For some major upgrades, an intermediate step is required: migrate through an intermediate version that supports both old and new clients. Follow the specific upgrade guide.
Rollback
If an upgrade goes wrong:
Minor / patch rollback
sudo systemctl stop codebolt
# Downgrade
npm install -g @codebolt/server@<previous-version>
# Restart
sudo systemctl start codebolt
Usually works if the new version hasn't applied breaking migrations. Check the release notes for the migration list before trying this.
Full restore
If the upgrade applied breaking migrations and the new version is broken:
sudo systemctl stop codebolt
# Restore the database from backup
sudo -u postgres dropdb codebolt
sudo -u postgres createdb codebolt
pg_restore -d codebolt /backups/codebolt/pre-upgrade/main.dump
# Restore storage (if any changed)
sudo rsync -a --delete /backups/codebolt/pre-upgrade/shadow-git/ /var/lib/codebolt/shadow-git/
# Install the previous version
npm install -g @codebolt/server@<previous-version>
sudo systemctl start codebolt
Data written since the backup is lost. That's the tradeoff — be confident in your backups and keep the backup-to-upgrade window small.
Dependency upgrades
The Codebolt server has its own dependencies (Node.js, Postgres version, OS libraries). Upgrade requirements are in the release notes. Common:
- Postgres major version upgrades — follow Postgres docs. Usually a
pg_upgradeprocedure. - Node.js upgrades — update the runtime; Codebolt usually supports a range.
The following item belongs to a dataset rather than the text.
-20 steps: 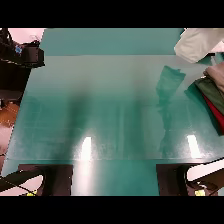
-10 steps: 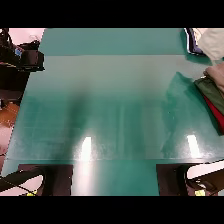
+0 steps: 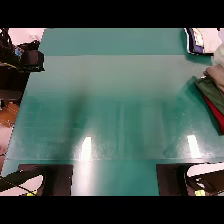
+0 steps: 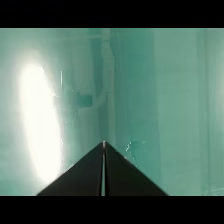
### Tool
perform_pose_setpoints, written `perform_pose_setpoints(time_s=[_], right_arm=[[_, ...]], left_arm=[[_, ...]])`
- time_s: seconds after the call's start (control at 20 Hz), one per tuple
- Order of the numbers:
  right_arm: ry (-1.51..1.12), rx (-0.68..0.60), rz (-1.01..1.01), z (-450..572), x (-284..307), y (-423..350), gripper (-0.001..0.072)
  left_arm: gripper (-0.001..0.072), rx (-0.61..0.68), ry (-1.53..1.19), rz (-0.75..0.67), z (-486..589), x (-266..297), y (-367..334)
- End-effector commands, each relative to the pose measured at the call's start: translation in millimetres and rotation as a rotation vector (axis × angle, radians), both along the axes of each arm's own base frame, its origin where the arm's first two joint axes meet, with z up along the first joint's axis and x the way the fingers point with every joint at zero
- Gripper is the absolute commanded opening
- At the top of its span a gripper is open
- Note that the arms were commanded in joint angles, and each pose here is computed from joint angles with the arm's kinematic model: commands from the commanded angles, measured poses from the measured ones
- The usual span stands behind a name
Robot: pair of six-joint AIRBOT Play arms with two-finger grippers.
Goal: Fold the shirts.
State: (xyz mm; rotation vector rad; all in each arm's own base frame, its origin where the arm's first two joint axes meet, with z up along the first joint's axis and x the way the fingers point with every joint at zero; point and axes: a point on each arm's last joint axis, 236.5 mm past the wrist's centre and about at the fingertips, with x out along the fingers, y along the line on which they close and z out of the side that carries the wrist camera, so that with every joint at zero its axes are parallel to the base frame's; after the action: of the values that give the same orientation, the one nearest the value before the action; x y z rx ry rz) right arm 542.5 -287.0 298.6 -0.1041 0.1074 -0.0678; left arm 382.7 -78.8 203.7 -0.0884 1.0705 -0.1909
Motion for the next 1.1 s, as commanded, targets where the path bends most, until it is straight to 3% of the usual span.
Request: perform_pose_setpoints(time_s=[0.0,0.25,0.55,0.75,0.8,0.9,0.95,1.05], right_arm=[[0.242,0.177,0.011,-70,-33,-2,0.0013],[0.467,0.420,-0.098,-121,-100,-4,0.0014],[0.744,0.701,-0.576,-169,-226,-41,0.0015],[0.822,0.790,-0.679,-186,-275,-44,0.0020],[0.834,0.809,-0.689,-190,-283,-44,0.0106],[0.850,0.842,-0.708,-196,-296,-45,0.0583],[0.854,0.864,-0.723,-198,-302,-46,0.0618],[0.831,0.922,-0.777,-194,-318,-50,0.0614]], left_arm=[[0.0028,-0.001,0.001,0.001,0,0,0],[0.0029,0.000,-0.002,-0.002,0,0,0],[0.0029,0.015,-0.008,-0.029,0,0,0],[0.0029,0.016,-0.009,-0.031,0,0,0],[0.0029,0.017,-0.009,-0.031,0,0,0],[0.0029,0.017,-0.008,-0.032,0,0,0],[0.0029,0.017,-0.008,-0.032,0,0,0],[0.0029,0.016,-0.008,-0.031,0,0,0]])
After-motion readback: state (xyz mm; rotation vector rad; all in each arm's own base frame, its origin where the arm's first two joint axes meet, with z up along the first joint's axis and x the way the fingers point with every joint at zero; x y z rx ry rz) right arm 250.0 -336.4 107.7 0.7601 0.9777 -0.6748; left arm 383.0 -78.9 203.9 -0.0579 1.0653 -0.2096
- OS security patches — apply normally; Codebolt doesn't care.
MCP servers and capabilities
Installed capabilities and MCP servers may break on Codebolt upgrades if the protocol changed:
codebolt tool list --status
codebolt capability list --status
Any showing incompatible need updating. The tool/capability author may not have released an update yet — pin Codebolt to the previous version until they do, or disable the broken extension.
Watching for problems after upgrade
For 24-48 hours after an upgrade, watch:
- Error rate — should return to baseline.
- Agent run success rate — should not drop.
- Event log ingestion lag — should stay low.
- Memory usage trend — should not grow unboundedly.
- User reports — watch support channels.
If any of these degrade post-upgrade, investigate quickly. The first day is when regressions surface.